Kernel looks up the swap cache (in-memory index of recently swapped pages) — cache miss. Calls swap_readpage() → submit_bio() → reads 4 KiB from /swapfile at offset 0x1A2 × 4096. Process sleeps. NVMe completes → frame restored → PTE rewritten with real frame number + P=1.
CPU retries → cold cache path → DRAM → printf finally runs. ⏱ 100–500 µs 🔥 up to 100,000× slower than L1 hit
This is why swap usage is a serious performance warning sign on servers. Monitor with: vmstat 1 → watch the si (swap-in) and so (swap-out) columns. Any non-zero si means your workload is hitting evicted pages — add RAM or reduce memory pressure.
A user-space process issues a virtual address (VA). The CPU never speaks physical RAM directly — every load and store is filtered by the MMU, which translates VA → PA using the process's page tables rooted at %cr3.
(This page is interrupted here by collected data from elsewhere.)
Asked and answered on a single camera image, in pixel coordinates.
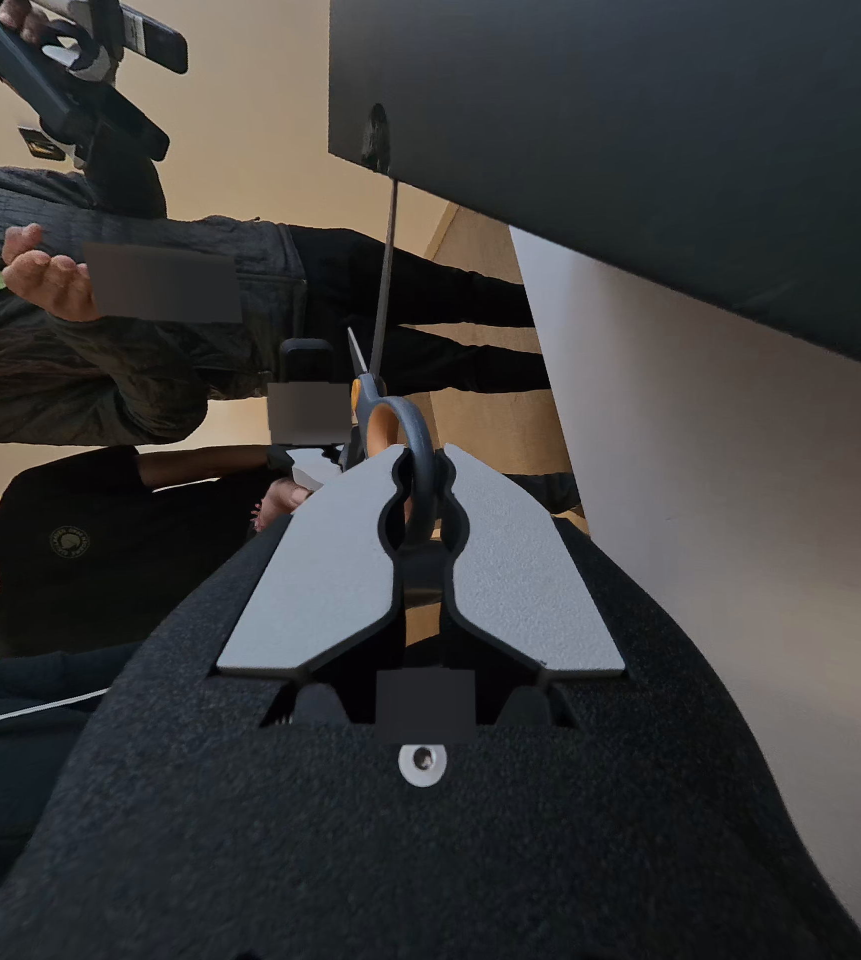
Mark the grey orange scissors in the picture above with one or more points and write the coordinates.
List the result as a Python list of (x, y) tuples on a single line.
[(412, 427)]

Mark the dark hand-held device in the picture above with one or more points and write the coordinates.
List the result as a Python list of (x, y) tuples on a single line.
[(10, 67)]

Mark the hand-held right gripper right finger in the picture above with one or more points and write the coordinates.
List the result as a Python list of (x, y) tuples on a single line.
[(528, 592)]

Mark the black board panel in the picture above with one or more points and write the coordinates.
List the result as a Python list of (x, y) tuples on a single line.
[(625, 150)]

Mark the person's left hand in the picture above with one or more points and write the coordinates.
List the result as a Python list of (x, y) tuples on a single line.
[(280, 501)]

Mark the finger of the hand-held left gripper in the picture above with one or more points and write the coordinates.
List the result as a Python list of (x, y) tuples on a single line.
[(314, 466)]

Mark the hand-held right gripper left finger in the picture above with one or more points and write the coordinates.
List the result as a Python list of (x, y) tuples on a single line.
[(325, 577)]

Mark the yellow black tag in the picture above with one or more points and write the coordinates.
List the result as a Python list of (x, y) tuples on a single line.
[(42, 144)]
To avoid walking page tables on every access, the MMU consults a small L1 TLB sitting next to each core (separate iTLB and dTLB, ~64 entries each). On hit, the physical address is produced almost for free.
If L1 misses, the larger L2 STLB (~1.5K entries, shared instructions+data) is checked. Modern CPUs walk this in parallel with speculative execution to hide cost.
Both TLBs miss → the HW page walker traverses the four levels (PML4 → PDPT → PD → PT) by reading PTEs from RAM. Those reads go through the data caches, so a "warm" walk is much cheaper than a cold one.
PTE has P=0 but valid VMA exists — e.g. malloc()'d memory on first touch, or a copy-on-write page after fork(). Kernel allocates a zeroed frame, installs the PTE, retries. No disk touched.
Page is file-backed but not yet in the page cache — e.g. first fread() of a cold file. Kernel issues block I/O, waits, fills a frame, updates PTE. The slow path: ~50–150 µs.
PTE encodes a swap entry — page was evicted by kswapd when RAM was full. Kernel reads it back from /swapfile via the swap cache. Rewriting the PTE restores normal access.
Once a PA is in hand, the load hits L1d → L2 → L3. A miss in all three goes to DRAM. L1d lookup (VIPT) often runs in parallel with TLB lookup — only tag comparison waits on the PA.
When free memory falls below watermarks, kswapd walks active/inactive LRU lists, writes dirty pages back, and frees clean ones. Under extreme pressure the OOM killer terminates a process.